Take Matthew Gray and Judy Doyle as an example. The mother and son are building two separate homes connected by a courtyard on the same lot in Detroit's historic Corktown neighborhood. Together, Gray and Doyle will split about 3,000 square feet of housing between them; 2,000 for Gray and his husband, and about 900 square feet for her space. Both homes will have huge windows, high-end kitchens, lots of storage, and, most importantly, their own entrances.
"It really is a win for everybody," says Gray, who works in purchasing for a large Metro Detroit automotive manufacturer. "My mom is a spry 72-year-old who, when she was coming out of her second marriage, needed a place to stay, so she moved in with us in our guest bedroom. The three of us can live together, but we really need separate kitchens. That's when we really solidified the idea of doing a multigenerational home."
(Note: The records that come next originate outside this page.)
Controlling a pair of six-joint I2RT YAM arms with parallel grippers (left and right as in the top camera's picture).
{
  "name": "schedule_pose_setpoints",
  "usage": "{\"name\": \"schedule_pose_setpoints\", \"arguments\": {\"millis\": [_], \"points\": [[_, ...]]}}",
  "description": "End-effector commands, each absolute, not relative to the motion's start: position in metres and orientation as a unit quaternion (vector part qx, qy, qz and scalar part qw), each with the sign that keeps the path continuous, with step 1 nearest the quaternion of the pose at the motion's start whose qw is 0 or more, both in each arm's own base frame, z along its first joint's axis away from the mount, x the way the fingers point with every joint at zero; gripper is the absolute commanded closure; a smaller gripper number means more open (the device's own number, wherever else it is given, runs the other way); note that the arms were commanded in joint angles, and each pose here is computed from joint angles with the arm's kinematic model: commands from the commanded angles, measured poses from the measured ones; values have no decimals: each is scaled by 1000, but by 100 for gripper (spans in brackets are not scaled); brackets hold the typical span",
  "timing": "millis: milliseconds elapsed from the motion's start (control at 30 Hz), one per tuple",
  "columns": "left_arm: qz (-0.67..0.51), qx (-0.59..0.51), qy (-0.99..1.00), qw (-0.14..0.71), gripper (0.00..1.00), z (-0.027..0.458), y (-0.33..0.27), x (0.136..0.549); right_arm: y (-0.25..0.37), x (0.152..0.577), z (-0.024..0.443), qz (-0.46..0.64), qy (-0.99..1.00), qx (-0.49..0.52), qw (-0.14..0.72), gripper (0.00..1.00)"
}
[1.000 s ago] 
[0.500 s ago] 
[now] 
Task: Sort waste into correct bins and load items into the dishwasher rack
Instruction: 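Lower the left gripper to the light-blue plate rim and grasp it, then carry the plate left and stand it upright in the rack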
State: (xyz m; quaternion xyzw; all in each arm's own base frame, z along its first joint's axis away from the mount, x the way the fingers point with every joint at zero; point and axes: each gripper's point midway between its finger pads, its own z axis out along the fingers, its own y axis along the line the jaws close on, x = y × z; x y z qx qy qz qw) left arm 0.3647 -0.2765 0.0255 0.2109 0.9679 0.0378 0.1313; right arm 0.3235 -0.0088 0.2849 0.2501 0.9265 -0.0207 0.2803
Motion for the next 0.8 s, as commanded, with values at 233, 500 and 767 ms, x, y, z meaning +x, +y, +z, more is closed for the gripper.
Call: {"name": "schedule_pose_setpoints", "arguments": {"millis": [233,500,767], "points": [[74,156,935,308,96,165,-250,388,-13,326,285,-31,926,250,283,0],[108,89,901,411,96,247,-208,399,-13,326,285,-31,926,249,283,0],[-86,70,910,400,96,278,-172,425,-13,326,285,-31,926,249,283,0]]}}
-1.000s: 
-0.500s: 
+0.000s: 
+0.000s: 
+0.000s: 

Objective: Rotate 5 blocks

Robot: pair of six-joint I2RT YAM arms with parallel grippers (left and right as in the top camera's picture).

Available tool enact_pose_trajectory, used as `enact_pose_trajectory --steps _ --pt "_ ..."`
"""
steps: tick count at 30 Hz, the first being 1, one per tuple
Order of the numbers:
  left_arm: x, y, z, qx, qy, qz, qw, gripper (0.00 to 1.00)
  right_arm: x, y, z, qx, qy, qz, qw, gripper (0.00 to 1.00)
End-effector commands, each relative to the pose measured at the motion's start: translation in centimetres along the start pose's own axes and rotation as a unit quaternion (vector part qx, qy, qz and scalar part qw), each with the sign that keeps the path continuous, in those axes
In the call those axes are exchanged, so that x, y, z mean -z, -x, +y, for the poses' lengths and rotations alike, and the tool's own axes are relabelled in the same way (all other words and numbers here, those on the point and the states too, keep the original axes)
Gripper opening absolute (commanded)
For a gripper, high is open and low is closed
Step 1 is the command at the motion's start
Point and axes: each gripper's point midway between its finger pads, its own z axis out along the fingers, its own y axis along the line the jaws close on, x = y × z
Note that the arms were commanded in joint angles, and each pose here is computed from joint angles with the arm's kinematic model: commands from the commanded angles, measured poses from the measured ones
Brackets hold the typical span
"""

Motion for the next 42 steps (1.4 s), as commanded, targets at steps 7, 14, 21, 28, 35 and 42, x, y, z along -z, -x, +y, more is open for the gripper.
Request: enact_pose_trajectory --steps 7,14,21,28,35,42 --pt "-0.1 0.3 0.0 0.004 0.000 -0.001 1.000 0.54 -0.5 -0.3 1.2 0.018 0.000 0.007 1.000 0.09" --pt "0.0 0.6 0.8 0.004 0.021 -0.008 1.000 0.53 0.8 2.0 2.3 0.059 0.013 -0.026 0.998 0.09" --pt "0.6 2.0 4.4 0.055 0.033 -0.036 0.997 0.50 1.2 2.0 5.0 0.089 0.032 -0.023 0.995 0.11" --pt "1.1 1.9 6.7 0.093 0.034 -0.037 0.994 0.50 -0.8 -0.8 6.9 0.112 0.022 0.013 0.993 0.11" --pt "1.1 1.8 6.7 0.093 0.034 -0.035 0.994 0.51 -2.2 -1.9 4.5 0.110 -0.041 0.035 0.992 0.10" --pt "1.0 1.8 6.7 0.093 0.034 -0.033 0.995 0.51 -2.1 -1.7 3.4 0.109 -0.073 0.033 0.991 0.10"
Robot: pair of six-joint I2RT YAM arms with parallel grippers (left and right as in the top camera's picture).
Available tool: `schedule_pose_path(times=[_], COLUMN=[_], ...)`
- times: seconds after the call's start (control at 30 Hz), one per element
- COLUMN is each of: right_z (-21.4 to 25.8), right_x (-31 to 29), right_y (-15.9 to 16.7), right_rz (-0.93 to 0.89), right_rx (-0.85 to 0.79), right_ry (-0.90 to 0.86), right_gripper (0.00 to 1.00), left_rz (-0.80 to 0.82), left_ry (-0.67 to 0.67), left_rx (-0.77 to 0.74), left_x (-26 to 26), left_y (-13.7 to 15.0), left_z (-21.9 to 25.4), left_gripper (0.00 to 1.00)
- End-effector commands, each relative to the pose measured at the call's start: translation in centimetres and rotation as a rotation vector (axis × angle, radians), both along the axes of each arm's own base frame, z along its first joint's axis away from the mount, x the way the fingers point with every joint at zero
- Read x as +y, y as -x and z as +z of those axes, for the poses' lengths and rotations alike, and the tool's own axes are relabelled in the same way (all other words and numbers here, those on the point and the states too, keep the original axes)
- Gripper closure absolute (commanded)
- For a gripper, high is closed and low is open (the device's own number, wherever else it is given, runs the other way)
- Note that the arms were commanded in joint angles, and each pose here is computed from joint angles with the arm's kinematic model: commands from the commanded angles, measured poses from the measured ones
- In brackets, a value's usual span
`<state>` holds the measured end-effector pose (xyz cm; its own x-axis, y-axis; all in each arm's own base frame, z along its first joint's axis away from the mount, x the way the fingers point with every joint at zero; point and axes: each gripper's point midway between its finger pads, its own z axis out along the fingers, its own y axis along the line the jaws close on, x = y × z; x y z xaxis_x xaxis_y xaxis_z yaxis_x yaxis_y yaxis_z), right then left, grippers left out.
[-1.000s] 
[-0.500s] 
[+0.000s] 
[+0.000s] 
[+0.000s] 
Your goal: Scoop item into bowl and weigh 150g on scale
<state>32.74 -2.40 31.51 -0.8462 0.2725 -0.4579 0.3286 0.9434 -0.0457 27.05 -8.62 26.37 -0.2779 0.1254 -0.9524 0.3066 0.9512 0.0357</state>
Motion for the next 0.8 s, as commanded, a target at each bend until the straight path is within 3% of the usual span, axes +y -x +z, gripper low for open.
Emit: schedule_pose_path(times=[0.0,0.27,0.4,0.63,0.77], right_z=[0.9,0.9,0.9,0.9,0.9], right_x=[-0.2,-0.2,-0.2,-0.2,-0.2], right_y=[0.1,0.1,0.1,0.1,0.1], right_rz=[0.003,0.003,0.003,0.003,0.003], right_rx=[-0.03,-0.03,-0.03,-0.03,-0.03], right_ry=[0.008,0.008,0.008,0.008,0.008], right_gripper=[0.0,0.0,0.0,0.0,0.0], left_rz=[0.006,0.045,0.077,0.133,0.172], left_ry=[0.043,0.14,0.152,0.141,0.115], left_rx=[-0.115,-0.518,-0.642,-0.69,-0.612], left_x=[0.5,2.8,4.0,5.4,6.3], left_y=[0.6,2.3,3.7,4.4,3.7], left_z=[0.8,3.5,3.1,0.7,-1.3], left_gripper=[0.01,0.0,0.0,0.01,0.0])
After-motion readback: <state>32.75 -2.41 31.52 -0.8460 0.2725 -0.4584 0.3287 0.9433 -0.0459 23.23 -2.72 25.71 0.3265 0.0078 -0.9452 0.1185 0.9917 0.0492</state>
Gunnell says having conversations around how these multigenerational living arrangements work is key to their success. Something as simple as "Do we knock or text before coming into each other's dwelling?" could help bridge an understanding of what's expected before one party or another starts to brew resentment or feels like their privacy is being violated. Other things—like whose rules apply?—could become challenging when parents try to uphold a way of doing things that differs from what grandparents did in their time.
Statements such as "That's not the way we did things when you were little" could quickly cause spite or irritation to flare up, says Gunnell.
"Clear communication is key to making this merger successful," she says. "Grandparents also want to feel like their contributions are of high value and not considered the default child care provider. Setting up a schedule and maintaining routine for all parties is also important to creating stability for children, too. If it's determined that Tuesday night is grandma night, for example, then all parties are clear on who's in charge when."